In general this is a tricky topic, linked blog post help me in the past but it won't give you a magical number that's always true.
What I have found is that you really need to worry about one thing: the number of time series scraped.
With that in mind you can calculate how much memory is needed per time series with a simple query: go_memstats_alloc_bytes / prometheus_tsdb_head_series.
This give you per time series memory cost before GC, now unless you specify custom GOGC env variable for your Prometheus instance you usually need to double that to get the RSS memory cost.
Then we need to add other memory costs to the mix and these are less easy to quantify, there are other parts of Prometheus that use memory and queries will eat more or less memory depending on how complex they are etc. So it gets more fuzzy from there. But in general memory usage will scale with (since it's mostly driven by) the number of time series you have in Prometheus (prometheus_tsdb_head_series tells you that).
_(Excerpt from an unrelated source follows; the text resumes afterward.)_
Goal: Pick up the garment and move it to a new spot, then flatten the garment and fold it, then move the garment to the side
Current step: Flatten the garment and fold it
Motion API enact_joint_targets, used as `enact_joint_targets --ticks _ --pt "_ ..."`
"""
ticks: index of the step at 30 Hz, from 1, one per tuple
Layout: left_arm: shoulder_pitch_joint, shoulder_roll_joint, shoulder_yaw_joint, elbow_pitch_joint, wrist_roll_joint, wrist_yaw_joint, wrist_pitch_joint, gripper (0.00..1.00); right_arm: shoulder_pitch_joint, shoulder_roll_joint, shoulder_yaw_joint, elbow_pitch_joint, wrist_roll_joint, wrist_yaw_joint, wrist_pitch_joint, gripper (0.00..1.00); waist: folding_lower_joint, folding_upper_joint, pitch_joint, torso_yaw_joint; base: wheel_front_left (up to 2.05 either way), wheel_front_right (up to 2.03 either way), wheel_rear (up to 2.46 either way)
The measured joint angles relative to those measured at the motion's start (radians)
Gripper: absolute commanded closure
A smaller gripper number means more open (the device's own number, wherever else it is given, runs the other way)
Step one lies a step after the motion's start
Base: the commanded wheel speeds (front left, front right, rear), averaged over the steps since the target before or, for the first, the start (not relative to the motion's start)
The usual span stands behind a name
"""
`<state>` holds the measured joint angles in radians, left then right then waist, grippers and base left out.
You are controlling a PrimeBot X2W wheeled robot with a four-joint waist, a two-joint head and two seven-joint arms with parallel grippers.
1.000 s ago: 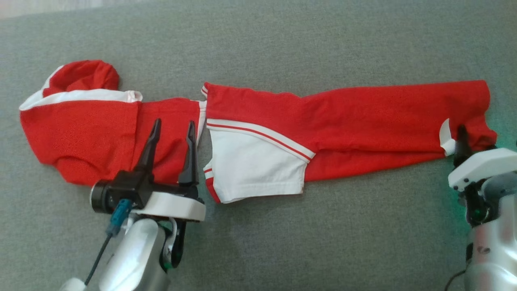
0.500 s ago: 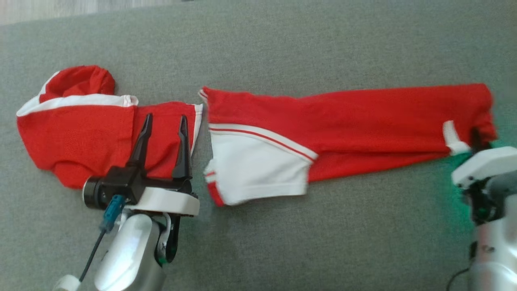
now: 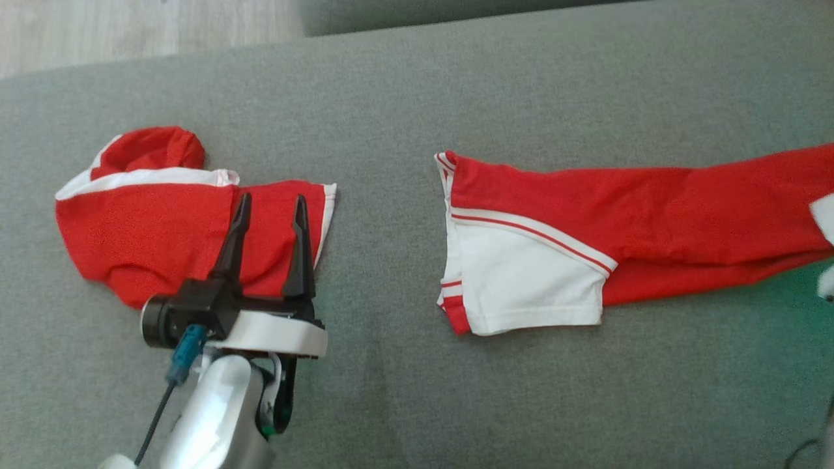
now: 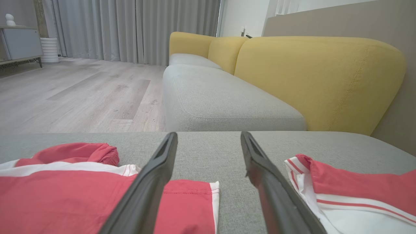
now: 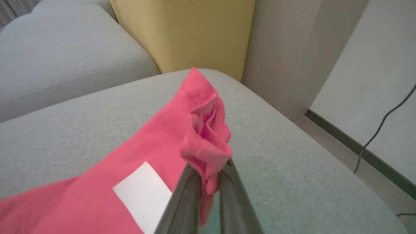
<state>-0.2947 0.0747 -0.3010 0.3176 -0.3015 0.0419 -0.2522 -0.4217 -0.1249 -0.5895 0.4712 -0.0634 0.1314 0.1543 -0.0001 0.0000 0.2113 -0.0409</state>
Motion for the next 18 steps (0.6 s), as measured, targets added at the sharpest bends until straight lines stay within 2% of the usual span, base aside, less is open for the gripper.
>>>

Now another complication is that all time series stay in memory for a while even if you scrape them only once. If you plot prometheus_tsdb_head_series over a few hours range you should see it go down every now and then, there's metrics garbage collection that happens (which you can see in logs) and also blocks get written from in-memory data every 2h (by default AFAIR). And this is an important thing to remember - if you have a lot of "event like" metrics that are exported only for a few seconds, for example if labels on metrics keeps changing all the time because some services put things like user IDs, requests paths etc, then that will get accumulated in memory until gc/block write happens. Again - prometheus_tsdb_head_series will show you that - if it just keeps growing all the time then so will your memory usage.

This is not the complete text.